• [Exercise aim]:
Copy out the line containing "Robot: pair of" and each line after it, through the last one in the material, exactly as written.

=== Data for this exercise ===

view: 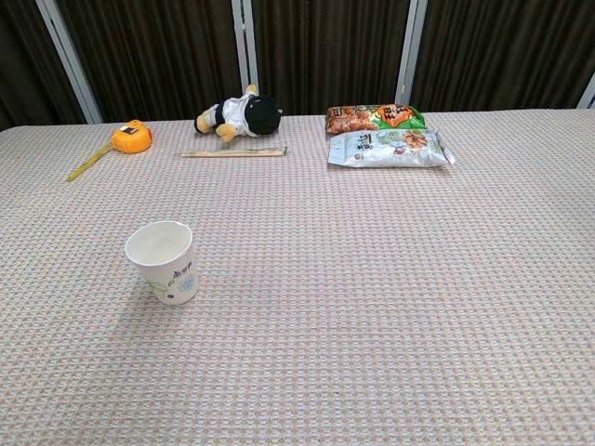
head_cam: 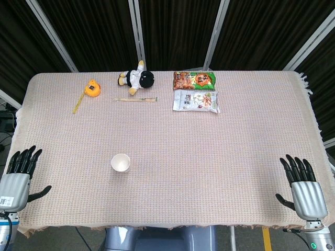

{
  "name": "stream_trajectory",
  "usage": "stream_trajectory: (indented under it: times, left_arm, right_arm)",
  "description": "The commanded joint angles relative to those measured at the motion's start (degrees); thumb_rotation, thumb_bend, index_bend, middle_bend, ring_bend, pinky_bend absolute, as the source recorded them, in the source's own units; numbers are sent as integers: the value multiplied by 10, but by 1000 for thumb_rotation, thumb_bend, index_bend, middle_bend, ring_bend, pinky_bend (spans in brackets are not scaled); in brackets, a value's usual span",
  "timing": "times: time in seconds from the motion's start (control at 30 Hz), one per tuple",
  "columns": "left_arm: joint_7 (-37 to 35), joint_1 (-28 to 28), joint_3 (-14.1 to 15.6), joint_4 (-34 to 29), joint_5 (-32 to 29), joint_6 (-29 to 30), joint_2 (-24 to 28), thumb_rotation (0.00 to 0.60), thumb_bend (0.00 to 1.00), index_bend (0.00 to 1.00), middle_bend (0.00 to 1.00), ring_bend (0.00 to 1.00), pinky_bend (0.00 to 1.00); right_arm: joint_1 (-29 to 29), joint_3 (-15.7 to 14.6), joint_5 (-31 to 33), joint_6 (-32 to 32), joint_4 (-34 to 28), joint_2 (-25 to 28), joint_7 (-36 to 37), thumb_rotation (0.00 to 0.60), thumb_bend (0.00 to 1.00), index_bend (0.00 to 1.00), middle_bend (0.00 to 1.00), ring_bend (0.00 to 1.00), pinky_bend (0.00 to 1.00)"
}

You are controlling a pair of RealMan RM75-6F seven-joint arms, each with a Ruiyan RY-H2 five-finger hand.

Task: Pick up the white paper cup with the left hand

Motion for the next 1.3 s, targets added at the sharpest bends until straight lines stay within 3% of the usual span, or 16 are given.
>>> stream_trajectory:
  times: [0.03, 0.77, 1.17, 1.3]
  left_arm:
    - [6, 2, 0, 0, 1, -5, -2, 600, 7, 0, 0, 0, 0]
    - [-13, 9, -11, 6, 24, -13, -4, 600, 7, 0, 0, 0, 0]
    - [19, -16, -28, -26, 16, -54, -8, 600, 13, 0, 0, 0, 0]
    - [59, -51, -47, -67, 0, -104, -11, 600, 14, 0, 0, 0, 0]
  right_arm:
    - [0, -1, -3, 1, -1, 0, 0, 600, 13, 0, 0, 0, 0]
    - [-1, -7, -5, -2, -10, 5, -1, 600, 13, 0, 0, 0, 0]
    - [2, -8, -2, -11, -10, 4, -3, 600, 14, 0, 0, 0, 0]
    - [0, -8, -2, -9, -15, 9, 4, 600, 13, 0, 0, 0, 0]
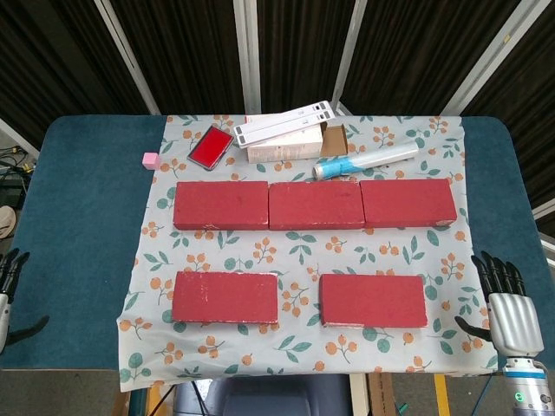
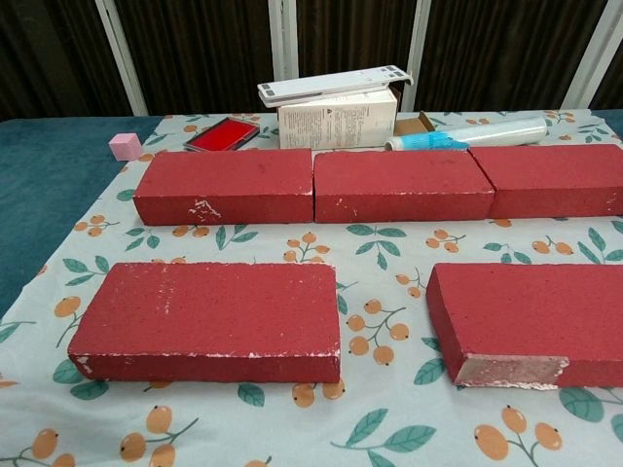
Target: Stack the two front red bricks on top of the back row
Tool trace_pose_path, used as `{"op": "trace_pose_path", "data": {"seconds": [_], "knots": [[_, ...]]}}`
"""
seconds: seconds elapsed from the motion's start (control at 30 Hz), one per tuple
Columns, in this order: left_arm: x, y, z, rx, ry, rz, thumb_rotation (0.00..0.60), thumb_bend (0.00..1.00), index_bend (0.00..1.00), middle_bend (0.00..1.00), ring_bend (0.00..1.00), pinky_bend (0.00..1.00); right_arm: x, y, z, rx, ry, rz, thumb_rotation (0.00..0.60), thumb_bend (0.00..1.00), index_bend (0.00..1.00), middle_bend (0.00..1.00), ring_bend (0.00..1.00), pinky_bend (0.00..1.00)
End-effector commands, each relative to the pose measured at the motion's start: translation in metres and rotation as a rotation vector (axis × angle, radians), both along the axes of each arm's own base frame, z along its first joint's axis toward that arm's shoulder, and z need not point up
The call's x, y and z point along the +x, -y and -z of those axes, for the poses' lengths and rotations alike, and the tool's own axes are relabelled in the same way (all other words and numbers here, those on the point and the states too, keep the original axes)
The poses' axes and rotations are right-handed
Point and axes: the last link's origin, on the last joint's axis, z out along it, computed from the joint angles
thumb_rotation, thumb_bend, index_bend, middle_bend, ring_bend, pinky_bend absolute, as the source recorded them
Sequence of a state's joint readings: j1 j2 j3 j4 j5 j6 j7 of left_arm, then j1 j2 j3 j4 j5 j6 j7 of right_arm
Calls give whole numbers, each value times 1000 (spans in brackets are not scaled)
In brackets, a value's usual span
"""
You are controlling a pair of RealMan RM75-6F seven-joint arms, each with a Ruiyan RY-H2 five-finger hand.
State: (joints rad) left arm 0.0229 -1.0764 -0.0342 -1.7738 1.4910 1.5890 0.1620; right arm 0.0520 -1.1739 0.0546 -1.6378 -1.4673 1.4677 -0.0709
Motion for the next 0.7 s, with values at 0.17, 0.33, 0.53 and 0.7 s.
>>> {"op": "trace_pose_path", "data": {"seconds": [0.17,0.33,0.53,0.7], "knots": [[-4,4,-15,90,48,16,600,6,5,0,0,90,5,-2,10,83,22,44,600,153,0,0,0,0],[-5,7,-21,130,68,39,600,6,0,0,0,88,16,-4,14,165,18,56,600,153,0,0,0,0],[-8,9,-22,126,69,26,600,5,0,0,0,87,32,-2,23,249,21,84,600,153,0,0,0,0],[-9,8,-22,118,67,16,600,5,0,0,0,87,48,5,33,313,18,82,600,153,0,0,0,0]]}}
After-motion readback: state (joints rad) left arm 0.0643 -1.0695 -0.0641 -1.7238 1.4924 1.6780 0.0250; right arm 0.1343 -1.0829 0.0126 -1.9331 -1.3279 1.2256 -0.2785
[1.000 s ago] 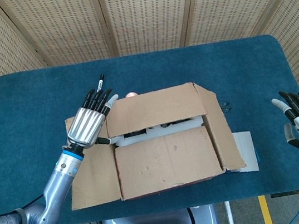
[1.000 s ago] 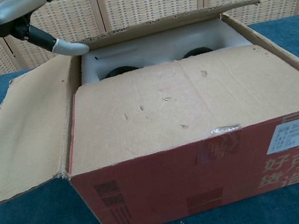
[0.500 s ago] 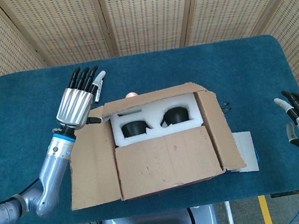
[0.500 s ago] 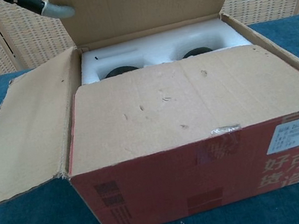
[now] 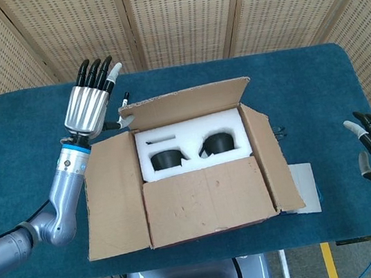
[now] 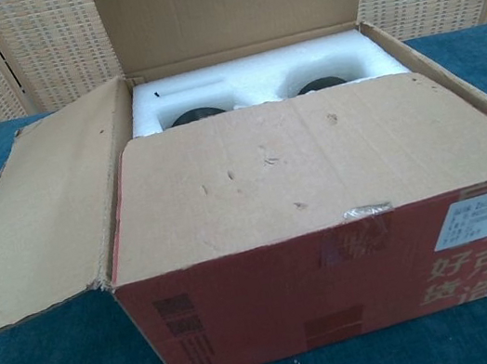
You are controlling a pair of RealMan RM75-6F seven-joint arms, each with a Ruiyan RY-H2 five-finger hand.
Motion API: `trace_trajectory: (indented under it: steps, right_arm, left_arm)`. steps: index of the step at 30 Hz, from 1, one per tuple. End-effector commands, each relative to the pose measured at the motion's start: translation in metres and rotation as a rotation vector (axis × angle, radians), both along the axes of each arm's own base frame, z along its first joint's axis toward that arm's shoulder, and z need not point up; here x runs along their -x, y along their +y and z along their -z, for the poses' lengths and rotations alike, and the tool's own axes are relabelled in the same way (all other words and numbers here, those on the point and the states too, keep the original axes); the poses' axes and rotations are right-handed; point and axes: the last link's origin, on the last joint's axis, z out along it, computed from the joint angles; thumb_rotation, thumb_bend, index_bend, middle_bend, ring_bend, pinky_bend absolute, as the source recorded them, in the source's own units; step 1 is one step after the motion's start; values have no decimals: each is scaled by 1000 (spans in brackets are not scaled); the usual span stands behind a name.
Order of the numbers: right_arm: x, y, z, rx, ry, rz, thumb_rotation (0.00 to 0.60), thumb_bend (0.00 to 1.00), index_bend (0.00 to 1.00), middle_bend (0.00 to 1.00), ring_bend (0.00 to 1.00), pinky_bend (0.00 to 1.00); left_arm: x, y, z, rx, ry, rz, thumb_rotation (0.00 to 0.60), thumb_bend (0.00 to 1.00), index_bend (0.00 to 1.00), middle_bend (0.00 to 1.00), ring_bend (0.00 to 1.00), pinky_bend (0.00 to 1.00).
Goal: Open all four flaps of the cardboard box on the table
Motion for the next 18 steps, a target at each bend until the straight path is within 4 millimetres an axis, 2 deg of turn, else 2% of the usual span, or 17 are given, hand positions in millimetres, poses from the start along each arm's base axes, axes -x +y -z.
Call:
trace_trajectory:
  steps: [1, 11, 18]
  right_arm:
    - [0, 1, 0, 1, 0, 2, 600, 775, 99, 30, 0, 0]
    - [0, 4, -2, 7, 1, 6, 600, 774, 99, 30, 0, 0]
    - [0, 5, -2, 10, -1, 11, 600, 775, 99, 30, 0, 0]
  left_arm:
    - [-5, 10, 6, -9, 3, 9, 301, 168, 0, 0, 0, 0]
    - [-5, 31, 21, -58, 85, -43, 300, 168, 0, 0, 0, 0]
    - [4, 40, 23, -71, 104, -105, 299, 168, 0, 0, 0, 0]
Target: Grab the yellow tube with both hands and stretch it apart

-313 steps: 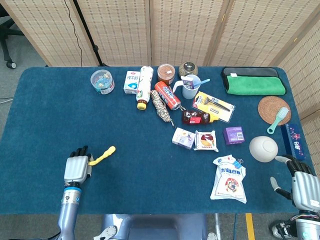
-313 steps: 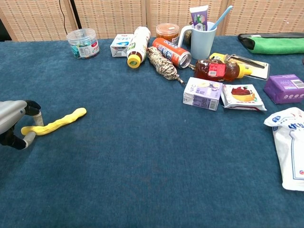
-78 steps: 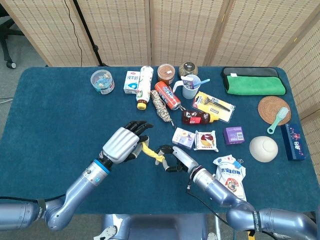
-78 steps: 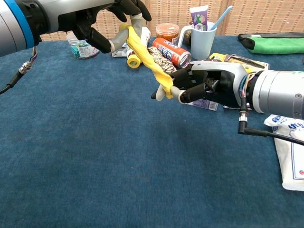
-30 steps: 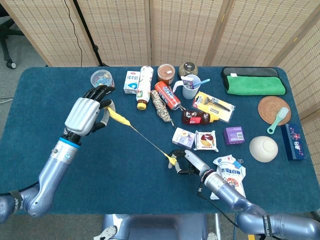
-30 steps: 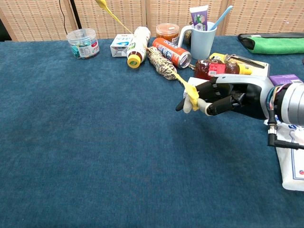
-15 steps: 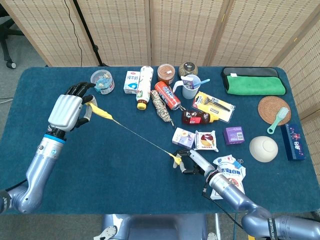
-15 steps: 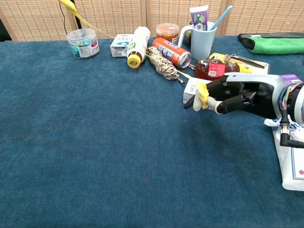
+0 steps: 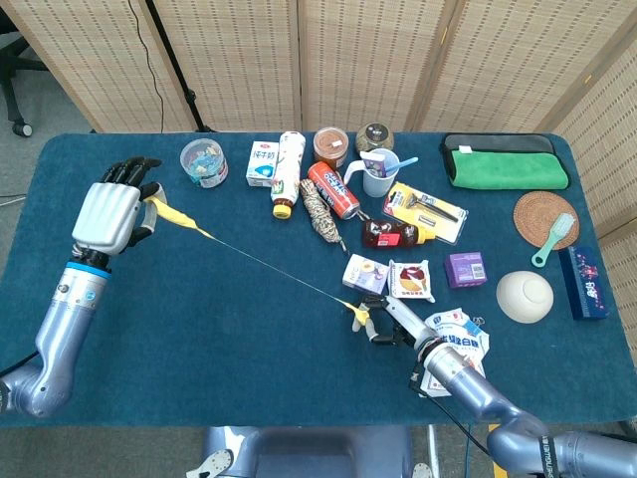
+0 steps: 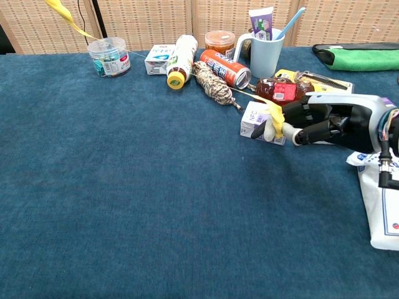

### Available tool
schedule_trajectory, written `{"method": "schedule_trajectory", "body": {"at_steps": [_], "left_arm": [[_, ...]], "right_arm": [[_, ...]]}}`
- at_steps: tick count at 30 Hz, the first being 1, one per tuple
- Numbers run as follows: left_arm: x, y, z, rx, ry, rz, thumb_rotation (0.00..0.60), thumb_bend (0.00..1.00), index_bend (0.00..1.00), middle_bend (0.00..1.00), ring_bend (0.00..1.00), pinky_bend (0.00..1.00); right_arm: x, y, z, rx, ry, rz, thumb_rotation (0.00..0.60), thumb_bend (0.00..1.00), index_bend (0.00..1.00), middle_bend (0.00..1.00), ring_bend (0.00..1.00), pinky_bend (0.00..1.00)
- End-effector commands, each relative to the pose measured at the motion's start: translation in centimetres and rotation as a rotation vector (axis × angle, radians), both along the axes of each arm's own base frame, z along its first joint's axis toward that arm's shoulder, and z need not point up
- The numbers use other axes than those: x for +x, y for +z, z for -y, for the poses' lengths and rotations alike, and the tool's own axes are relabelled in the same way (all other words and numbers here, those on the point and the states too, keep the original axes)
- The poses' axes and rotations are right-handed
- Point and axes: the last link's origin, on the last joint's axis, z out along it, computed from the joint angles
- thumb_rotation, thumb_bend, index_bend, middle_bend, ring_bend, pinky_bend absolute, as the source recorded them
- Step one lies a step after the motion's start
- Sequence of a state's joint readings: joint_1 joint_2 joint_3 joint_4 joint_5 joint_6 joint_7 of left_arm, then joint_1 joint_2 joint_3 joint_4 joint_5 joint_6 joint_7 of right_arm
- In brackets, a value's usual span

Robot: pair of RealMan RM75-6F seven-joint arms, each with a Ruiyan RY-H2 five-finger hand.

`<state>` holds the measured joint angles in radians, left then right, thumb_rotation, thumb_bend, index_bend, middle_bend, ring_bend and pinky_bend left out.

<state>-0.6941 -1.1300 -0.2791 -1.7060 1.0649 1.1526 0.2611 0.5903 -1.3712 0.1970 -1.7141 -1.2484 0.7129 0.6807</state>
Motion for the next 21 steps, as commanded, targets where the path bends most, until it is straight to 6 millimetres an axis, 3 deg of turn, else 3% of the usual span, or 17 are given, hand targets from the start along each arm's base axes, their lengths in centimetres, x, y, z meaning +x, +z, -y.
{"method": "schedule_trajectory", "body": {"at_steps": [1,13,21], "left_arm": [[-0.7,0.2,-0.2,0.009,0.014,-0.018,0.6,0.64,0.69,0.19,0.11,0.15],[-3.0,0.4,-0.6,0.047,0.047,-0.131,0.6,0.64,0.69,0.19,0.1,0.14],[-3.3,-0.3,-0.4,0.016,0.068,-0.107,0.6,0.64,0.69,0.19,0.1,0.14]], "right_arm": [[-0.1,0.2,0.0,-0.004,-0.003,0.0,0.6,0.71,0.65,0.3,0.13,0.0],[-0.7,1.0,0.1,-0.021,-0.014,0.005,0.6,0.71,0.65,0.3,0.13,0.0],[-0.7,1.8,0.2,-0.038,-0.013,0.015,0.6,0.71,0.65,0.3,0.13,0.0]]}}
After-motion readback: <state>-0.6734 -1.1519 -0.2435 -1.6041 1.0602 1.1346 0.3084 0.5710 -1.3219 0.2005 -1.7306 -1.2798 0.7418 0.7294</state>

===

• [Output of the task]:
Robot: pair of RealMan RM75-6F seven-joint arms, each with a Ruiyan RY-H2 five-finger hand.

`<state>` holds the measured joint angles in radians, left then right, thumb_rotation, thumb_bend, index_bend, middle_bend, ring_bend and pinky_bend left out.

<state>-0.6941 -1.1300 -0.2791 -1.7060 1.0649 1.1526 0.2611 0.5903 -1.3712 0.1970 -1.7141 -1.2484 0.7129 0.6807</state>
Motion for the next 21 steps, as commanded, targets where the path bends most, until it is straight to 6 millimetres an axis, 3 deg of turn, else 3% of the usual span, or 17 are given, hand targets from the start along each arm's base axes, their lengths in centimetres, x, y, z meaning +x, +z, -y.
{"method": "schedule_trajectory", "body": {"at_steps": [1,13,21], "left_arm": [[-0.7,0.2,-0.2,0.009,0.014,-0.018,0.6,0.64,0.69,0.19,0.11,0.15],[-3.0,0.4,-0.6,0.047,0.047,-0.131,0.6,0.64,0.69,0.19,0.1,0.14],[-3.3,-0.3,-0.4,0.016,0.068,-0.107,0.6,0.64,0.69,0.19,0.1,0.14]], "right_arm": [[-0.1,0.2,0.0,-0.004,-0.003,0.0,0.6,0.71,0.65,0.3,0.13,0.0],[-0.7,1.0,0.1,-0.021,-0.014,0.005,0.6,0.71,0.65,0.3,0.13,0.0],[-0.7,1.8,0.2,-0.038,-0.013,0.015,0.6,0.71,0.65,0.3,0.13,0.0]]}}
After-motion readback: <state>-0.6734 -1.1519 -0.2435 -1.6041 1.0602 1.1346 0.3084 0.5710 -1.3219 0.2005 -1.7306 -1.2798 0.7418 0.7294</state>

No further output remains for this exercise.